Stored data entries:
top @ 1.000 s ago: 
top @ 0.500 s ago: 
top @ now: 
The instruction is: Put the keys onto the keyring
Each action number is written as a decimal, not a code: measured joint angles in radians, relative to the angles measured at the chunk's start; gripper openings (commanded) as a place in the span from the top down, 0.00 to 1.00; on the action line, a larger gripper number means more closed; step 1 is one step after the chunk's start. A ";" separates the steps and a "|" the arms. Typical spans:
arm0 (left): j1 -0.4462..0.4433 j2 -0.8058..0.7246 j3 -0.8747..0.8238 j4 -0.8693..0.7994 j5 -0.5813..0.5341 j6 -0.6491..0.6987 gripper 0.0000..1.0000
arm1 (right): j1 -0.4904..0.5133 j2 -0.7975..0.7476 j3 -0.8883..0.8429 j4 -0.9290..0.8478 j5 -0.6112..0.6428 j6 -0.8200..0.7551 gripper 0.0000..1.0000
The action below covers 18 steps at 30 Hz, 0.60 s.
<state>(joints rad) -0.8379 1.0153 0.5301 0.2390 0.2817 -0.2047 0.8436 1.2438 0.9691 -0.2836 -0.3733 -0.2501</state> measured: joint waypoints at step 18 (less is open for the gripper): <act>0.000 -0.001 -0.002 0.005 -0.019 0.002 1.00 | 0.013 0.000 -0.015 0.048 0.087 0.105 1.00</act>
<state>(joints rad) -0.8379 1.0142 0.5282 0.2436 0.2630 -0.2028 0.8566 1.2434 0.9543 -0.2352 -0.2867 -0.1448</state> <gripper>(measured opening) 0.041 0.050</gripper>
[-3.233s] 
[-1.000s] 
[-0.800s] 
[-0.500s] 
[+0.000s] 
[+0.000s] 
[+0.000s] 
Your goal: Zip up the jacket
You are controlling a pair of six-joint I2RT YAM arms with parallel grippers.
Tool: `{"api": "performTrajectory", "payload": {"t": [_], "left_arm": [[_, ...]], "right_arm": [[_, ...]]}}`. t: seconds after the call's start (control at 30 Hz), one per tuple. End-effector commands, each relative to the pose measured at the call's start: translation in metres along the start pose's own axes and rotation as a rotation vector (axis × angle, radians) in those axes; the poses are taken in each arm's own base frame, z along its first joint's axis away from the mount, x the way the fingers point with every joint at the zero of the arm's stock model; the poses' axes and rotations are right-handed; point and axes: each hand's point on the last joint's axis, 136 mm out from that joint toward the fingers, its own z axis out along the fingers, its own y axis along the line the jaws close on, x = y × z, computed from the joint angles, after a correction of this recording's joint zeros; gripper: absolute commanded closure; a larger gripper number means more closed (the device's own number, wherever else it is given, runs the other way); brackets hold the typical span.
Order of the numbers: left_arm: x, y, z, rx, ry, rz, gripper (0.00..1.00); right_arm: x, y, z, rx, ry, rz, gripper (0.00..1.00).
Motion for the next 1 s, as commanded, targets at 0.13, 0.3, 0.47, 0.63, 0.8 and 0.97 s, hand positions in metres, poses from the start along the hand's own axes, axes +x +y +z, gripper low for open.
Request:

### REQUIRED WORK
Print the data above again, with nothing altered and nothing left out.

### TASK SOLUTION
top @ 1.000 s ago: 
top @ 0.500 s ago: 
top @ now: 
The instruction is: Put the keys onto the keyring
Each action number is written as a decimal, not a code: measured joint angles in radians, relative to the angles measured at the chunk's start; gripper openings (commanded) as a place in the span from the top down, 0.00 to 1.00; on the action line, a larger gripper number means more closed; step 1 is one step after the chunk's start. A ";" separates the steps and a "|" the arms. Typical spans:
arm0 (left): j1 -0.4462..0.4433 j2 -0.8058..0.7246 j3 -0.8747..0.8238 j4 -0.8693..0.7994 j5 -0.5813..0.5341 j6 -0.6491..0.6987 gripper 0.0000..1.0000
arm1 (right): j1 -0.4904..0.5133 j2 -0.7975..0.7476 j3 -0.8883..0.8429 j4 -0.9290..0.8478 j5 -0.6112..0.6428 j6 -0.8200..0.7551 gripper 0.0000..1.0000
The action below covers 18 steps at 30 Hz, 0.60 s.
<state>(joints rad) -0.8379 1.0153 0.5301 0.2390 0.2817 -0.2047 0.8436 1.2438 0.9691 -0.2836 -0.3733 -0.2501</state> measured: joint waypoints at step 18 (less is open for the gripper): <act>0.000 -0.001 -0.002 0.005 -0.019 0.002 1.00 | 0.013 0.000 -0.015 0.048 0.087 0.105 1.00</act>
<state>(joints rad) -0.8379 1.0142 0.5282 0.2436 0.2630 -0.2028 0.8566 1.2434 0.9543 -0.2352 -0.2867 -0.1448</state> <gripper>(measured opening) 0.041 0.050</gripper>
[-3.233s] 
[-1.000s] 
[-0.800s] 
[-0.500s] 
[+0.000s] 
[+0.000s] 
[+0.000s] 
Your goal: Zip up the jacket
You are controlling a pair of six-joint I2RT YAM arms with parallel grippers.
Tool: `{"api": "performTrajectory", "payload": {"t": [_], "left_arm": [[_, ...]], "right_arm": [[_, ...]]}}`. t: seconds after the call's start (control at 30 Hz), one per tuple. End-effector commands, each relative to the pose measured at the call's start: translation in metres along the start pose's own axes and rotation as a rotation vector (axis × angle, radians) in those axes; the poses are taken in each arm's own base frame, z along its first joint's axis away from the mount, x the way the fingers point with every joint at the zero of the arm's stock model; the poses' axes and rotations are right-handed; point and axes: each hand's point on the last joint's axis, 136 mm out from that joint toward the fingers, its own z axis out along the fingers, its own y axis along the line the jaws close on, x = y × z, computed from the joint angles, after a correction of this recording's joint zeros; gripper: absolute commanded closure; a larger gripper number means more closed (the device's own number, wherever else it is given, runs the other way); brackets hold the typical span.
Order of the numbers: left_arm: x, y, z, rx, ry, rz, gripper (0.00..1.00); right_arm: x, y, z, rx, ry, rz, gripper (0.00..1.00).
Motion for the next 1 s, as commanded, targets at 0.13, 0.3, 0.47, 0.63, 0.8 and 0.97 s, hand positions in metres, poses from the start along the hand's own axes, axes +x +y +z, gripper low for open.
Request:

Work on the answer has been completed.